ISBN 9780521869287 and 689540

It is fortunate for these books that macroeconomics is not only back in fashion but at the forefront of the discipline. It is, however, their misfortune that they were largely out of date almost before they were published.

The credit crunch has changed everything. No course on macro-economics is now complete without a section devoted to the credit crunch, its causes and its consequences. In that, these books will be of little help.

The book by Charles Jones is a perfect example. Apart from the introduction, it is divided into three parts and 14 chapters. The topics covered include many of the usual suspects: long-run growth, the Solow growth model, inflation, unemployment, monetary policy, stabilisation policy, the IS/MP diagram but not the LM curve, the role of government, international trade, finance and exchange rates.

There are lots of diagrams, but not much formal modelling based on a set of equations.
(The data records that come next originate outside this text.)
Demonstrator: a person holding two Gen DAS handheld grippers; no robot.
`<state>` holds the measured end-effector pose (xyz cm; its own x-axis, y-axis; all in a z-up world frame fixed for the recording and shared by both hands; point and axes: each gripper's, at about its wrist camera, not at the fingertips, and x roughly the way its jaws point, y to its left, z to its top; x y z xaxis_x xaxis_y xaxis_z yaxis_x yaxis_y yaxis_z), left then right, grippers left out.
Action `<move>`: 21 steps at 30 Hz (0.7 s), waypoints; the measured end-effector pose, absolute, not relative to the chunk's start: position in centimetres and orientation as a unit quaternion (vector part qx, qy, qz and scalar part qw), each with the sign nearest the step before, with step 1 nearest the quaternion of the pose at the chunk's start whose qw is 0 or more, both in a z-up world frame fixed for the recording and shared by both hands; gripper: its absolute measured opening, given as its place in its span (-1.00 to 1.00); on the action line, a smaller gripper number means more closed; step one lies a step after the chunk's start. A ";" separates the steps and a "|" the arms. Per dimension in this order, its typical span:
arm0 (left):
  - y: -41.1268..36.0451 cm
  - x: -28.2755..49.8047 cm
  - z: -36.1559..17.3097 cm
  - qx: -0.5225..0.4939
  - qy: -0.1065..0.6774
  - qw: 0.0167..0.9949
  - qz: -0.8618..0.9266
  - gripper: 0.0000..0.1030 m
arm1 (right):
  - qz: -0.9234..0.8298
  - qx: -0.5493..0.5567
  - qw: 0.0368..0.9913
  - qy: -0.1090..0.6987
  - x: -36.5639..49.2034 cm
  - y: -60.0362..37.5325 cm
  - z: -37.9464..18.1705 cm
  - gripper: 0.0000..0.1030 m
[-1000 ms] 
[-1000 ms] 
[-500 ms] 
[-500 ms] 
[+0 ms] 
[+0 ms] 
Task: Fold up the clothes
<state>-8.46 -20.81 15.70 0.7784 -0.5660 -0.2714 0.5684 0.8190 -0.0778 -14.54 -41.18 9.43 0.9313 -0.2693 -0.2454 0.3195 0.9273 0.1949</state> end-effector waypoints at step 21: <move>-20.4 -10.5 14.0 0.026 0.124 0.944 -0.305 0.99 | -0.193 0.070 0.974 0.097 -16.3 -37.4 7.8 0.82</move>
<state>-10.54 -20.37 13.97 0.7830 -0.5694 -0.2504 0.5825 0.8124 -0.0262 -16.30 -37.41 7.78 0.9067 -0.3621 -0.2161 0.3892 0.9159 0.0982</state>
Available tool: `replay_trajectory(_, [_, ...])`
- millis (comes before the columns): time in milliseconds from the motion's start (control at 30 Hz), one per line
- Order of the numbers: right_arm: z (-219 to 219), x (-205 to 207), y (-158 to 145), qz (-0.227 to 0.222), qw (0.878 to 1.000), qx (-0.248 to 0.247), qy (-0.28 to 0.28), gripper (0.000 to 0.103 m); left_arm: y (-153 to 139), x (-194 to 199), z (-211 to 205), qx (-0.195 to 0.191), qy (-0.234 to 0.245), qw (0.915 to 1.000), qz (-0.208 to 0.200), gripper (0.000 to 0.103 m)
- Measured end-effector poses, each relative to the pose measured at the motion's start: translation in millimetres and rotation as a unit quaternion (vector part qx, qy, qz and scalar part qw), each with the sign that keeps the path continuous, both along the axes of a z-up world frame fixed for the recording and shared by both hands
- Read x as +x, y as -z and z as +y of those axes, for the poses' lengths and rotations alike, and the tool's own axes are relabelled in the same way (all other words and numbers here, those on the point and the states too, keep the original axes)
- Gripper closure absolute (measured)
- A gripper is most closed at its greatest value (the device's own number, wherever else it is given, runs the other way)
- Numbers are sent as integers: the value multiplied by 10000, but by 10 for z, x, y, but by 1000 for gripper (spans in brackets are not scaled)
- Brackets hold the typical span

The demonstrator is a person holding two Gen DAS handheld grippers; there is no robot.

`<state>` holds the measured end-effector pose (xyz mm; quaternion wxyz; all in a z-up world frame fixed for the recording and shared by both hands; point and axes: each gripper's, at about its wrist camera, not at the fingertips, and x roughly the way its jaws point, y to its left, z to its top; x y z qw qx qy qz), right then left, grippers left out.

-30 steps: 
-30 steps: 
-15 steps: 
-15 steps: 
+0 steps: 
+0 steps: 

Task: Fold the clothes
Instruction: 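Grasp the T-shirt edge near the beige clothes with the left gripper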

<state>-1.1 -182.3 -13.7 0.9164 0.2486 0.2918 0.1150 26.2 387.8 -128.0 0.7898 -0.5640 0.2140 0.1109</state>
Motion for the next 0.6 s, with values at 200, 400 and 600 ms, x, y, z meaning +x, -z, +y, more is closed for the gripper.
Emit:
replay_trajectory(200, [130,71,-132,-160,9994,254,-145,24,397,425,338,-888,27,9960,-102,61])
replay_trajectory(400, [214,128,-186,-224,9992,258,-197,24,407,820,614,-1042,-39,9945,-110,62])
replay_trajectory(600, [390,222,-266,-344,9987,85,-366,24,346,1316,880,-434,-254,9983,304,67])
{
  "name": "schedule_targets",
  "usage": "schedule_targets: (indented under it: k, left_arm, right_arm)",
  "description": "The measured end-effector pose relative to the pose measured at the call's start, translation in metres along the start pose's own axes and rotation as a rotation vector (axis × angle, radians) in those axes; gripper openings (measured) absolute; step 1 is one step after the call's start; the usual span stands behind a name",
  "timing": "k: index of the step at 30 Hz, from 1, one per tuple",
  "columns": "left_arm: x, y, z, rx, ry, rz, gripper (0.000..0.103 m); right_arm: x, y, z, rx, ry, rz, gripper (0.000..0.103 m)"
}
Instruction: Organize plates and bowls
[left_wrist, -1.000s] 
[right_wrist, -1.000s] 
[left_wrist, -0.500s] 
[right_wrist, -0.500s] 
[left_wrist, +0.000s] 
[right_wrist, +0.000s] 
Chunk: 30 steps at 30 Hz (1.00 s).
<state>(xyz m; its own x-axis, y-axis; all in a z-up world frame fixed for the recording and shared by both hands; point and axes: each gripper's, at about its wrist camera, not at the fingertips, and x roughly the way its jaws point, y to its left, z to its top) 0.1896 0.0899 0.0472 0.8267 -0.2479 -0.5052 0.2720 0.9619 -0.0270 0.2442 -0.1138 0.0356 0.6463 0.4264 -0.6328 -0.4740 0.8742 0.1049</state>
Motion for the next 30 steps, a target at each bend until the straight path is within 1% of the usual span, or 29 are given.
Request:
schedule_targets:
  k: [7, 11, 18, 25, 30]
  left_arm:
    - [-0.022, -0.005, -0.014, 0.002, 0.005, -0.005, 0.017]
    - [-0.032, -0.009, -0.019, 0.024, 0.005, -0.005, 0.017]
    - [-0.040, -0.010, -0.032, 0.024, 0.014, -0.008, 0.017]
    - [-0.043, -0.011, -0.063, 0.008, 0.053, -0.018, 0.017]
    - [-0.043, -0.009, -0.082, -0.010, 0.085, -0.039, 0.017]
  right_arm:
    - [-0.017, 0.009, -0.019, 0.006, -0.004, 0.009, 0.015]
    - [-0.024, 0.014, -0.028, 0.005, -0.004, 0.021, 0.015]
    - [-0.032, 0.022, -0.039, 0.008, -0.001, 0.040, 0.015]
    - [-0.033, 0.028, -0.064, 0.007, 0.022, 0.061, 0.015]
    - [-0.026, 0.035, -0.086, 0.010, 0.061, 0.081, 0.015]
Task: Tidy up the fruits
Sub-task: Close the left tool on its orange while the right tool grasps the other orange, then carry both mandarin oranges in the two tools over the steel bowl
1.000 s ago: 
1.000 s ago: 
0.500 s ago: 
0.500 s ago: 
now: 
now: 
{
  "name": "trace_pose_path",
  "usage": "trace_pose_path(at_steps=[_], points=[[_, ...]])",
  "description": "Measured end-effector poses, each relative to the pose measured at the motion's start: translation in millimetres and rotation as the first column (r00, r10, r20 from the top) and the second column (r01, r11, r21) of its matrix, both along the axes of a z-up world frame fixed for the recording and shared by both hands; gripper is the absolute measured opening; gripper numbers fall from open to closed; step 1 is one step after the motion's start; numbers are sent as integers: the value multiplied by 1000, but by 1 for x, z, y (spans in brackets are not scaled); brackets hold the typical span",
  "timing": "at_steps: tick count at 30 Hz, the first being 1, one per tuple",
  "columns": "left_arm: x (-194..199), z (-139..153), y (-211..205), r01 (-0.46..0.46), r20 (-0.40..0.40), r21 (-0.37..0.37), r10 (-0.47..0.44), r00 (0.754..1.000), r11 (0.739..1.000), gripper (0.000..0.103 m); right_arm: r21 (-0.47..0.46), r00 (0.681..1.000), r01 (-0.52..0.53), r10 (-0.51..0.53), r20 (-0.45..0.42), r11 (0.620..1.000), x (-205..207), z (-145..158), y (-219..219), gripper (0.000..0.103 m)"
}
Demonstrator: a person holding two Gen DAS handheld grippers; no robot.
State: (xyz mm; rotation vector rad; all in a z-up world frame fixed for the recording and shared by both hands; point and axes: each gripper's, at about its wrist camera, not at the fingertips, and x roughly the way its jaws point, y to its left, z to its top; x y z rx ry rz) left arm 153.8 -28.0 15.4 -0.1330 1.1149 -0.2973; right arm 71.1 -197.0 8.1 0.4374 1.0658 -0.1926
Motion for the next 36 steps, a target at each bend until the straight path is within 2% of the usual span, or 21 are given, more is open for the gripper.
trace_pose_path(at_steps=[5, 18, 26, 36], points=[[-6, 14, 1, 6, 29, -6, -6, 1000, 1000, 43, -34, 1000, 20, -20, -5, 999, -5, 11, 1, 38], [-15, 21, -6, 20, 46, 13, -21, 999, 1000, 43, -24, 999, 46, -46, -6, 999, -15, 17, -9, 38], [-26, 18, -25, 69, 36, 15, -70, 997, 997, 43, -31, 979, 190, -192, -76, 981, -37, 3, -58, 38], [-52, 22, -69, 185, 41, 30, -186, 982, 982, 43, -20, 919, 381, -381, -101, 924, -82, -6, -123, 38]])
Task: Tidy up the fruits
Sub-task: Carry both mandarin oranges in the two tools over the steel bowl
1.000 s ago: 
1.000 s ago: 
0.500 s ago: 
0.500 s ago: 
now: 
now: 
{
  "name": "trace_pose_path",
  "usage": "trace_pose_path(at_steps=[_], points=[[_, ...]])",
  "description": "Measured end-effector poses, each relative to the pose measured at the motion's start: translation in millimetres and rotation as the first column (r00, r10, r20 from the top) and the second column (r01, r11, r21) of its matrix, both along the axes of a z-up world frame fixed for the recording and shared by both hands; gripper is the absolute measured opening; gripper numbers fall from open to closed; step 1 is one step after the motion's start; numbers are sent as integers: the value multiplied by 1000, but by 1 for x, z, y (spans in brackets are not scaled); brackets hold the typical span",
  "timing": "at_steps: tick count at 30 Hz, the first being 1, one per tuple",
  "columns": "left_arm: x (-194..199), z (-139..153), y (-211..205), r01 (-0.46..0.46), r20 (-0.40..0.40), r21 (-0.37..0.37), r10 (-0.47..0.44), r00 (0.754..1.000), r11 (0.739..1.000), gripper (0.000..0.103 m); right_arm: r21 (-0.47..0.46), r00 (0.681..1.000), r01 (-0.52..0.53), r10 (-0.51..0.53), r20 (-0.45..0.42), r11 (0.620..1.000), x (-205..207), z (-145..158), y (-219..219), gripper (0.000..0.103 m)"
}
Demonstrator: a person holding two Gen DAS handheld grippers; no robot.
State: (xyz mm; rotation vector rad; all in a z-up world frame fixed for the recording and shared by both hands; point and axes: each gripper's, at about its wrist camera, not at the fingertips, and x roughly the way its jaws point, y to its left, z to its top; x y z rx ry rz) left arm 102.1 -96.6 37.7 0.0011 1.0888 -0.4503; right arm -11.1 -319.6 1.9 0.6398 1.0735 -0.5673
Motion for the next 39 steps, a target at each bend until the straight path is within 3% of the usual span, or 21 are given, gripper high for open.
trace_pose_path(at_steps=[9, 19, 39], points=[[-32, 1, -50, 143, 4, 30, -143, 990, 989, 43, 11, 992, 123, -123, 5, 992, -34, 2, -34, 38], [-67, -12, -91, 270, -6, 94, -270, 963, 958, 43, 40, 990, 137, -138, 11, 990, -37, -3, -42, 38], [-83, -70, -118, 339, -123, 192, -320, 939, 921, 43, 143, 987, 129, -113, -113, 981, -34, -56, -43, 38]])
In truth, the text is probably better suited to an ambitious first-year course in macroeconomics in the UK rather than as an intermediate text.

There are some attempts to reach out to a global audience, but the focus is on the US, which is a pity, as economics, including macroeconomics, should not be country- or even time-specific unless of course we are focusing on institutions.

But the real problem is that it is out of date. Yet we live in the age of information technology and this has provided a partial recovery route. The book's website provides an additional chapter devoted to more recent events, although with these moving so rapidly even that is dated. But this still does not change the fact that much of the book is written within an outdated context.

The book by Stewart Jones and David Hensher dealing with credit-risk modelling and corporate bankruptcy prediction will also benefit from the current economic crisis, but has been more kindly treated by the crisis.

An edited volume comprising ten chapters, it offers a reasonably sophisticated level of analysis and it would fit well on a masters course in economics.

William Greene's chapter looks at modelling credit-scoring models that effectively predict the probability of an individual defaulting on a loan. Edward Altman's chapter reviews the literature on default recovery rates and loss in the event of defaults.

However, Stewart Jones and Maurice Peat's chapter is of particular interest in dealing with credit derivatives, which are at the heart of the financial crisis. Although the full force of the economic tsunami was not apparent to the authors, reference is made to the collapse of the subprime market in the US.

This chapter contains no econometrics, and we are a long way into it before we meet any maths that is even remotely sophisticated. Nonetheless, if you wish to learn more about the nature of the financial instruments that have brought the world to its knees, then this chapter is a useful starting point.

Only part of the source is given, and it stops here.